= Axel Dalberg Poulsen =

Danish naturalist, botanist, and curator

Axel Dalberg Poulsen (7 April 1961, Holbaek, Denmark) is a Danish botanist, taxonomist and naturalist. His research interests are the flora of Denmark and its surroundings, taxonomy and evolution of gingers in a wide sense (families in the Ginger Order Zingiberales).

Based at the Royal Botanic Garden Edinburgh, Axel specialises in the taxonomy, evolution, and ecology of the Zingiberales, his work integrates traditional field exploration with modern Next Generation Sequencing (NGS) to map the evolutionary history of tropical ground herbs.

Axel has been part of ten collaborative expeditions to Papua New Guinea, his research bridges the gap between vegetation analysis and conservation. His work also facilitates critical IUCN conservation assessments, ensuring the protection of tropical biodiversity through a molecular phylogenetic framework.
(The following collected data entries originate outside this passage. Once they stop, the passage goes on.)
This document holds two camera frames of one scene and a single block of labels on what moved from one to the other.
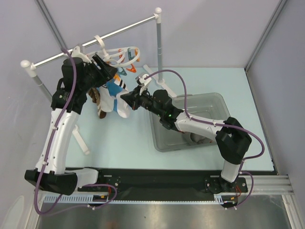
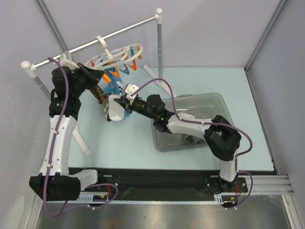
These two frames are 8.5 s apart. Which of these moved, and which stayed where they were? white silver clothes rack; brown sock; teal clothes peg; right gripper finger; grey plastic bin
Moved: teal clothes peg; brown sock; right gripper finger
Stayed: white silver clothes rack; grey plastic bin
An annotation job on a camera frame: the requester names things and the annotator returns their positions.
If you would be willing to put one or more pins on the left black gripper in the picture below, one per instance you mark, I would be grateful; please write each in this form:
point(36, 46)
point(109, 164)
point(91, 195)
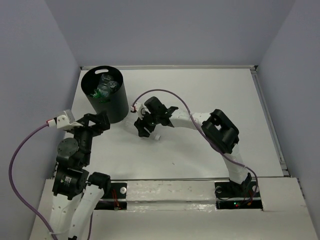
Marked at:
point(103, 122)

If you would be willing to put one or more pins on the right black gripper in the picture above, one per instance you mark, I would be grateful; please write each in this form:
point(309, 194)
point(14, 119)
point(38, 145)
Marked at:
point(140, 124)

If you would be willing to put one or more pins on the clear plastic bottle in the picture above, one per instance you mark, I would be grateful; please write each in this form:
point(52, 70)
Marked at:
point(141, 128)

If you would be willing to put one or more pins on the green plastic bottle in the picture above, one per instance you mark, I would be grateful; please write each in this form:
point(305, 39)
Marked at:
point(98, 94)

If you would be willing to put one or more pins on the blue label clear bottle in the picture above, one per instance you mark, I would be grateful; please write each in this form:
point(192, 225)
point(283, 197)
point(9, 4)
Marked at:
point(103, 88)

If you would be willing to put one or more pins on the Pepsi label clear bottle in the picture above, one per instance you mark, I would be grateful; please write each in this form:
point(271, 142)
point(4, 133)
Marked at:
point(113, 86)

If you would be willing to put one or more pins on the green label clear bottle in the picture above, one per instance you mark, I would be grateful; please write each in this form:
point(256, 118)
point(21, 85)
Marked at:
point(105, 79)

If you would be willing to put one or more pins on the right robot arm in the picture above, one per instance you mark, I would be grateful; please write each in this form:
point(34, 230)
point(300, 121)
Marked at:
point(216, 127)

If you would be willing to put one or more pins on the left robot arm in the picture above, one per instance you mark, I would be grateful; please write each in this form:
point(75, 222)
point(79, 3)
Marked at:
point(76, 192)

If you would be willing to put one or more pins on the black plastic bin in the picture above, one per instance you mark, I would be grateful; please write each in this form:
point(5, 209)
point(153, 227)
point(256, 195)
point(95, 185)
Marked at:
point(116, 104)

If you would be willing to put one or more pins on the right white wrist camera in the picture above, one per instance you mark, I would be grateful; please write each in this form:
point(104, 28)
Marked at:
point(139, 109)

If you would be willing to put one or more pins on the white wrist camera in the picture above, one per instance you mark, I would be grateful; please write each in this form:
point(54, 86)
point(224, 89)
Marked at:
point(139, 109)
point(64, 120)

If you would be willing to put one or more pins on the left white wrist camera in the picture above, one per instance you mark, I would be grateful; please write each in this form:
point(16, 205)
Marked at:
point(64, 120)

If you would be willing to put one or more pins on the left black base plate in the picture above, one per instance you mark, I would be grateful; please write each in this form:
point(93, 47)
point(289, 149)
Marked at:
point(115, 199)

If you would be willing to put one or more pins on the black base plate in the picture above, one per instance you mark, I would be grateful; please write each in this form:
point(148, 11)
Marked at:
point(115, 199)
point(226, 199)

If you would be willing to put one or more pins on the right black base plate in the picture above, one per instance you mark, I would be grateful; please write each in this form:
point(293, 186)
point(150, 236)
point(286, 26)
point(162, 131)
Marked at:
point(226, 199)

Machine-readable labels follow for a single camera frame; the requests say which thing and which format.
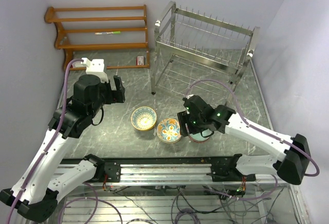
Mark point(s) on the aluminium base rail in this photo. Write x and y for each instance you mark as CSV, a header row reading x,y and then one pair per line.
x,y
169,174

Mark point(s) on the green white marker pen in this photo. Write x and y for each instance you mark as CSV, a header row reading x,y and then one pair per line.
x,y
105,33

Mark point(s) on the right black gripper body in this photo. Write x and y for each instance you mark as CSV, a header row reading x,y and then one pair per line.
x,y
195,124

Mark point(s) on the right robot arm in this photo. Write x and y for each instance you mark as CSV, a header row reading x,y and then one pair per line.
x,y
287,157

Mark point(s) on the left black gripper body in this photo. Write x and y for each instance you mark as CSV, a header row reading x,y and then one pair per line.
x,y
110,96

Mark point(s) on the small red white box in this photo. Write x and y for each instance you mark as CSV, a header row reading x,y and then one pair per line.
x,y
140,61

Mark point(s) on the yellow sunburst patterned bowl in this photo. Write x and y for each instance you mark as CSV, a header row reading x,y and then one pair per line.
x,y
143,118

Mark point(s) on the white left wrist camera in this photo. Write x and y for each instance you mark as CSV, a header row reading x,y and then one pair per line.
x,y
95,67

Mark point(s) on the orange blue floral bowl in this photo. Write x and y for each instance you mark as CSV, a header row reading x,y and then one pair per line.
x,y
168,131

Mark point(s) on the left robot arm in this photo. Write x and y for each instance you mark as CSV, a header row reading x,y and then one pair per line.
x,y
38,192

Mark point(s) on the teal dotted bowl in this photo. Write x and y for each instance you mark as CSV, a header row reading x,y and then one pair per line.
x,y
201,137

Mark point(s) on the wooden shelf rack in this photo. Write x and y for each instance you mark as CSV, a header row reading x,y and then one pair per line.
x,y
62,41

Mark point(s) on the steel dish rack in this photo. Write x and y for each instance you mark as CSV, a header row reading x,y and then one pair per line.
x,y
190,45

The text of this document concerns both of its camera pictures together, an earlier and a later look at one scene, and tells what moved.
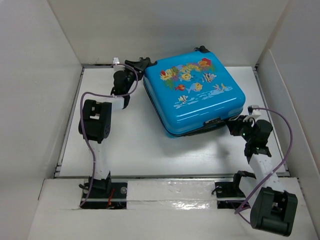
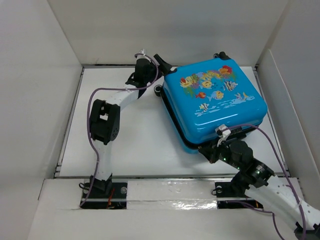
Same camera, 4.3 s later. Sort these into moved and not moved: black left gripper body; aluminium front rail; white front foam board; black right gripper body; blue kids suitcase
Moved: blue kids suitcase; black right gripper body; black left gripper body
Not moved: aluminium front rail; white front foam board
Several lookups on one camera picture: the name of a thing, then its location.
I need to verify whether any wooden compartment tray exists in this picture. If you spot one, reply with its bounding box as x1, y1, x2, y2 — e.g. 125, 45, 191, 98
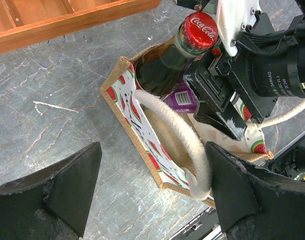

== Education and Career ==
In 1993, he obtained a doctorate degree in tropical biology from Aarhus University; defending the thesis "Investigations of herbs in two humid tropical lowlands forests". His supervisor was Dr. Iván Nielsen.

He is a leading expert on the genus Etlingera, and focuses on the ginger family Zingiberaceae.

He is a researcher at the Royal Botanic Garden Edinburgh.

In 2016, as part of the Flora of Nepal Project, at the Royal Botanic Gardens in Edinburgh, he was sponsored to participate in an expedition to collect specimens in eastern Nepal and train the staff of the National Herbarium of Nepal to collect and preserve material from Zingiberales. Support from the Fund Expedition, Peter Davis of the University of Edinburgh to carry out fieldwork in Papua New Guinea as part of the ongoing project "Gingers of Papua New Guinea".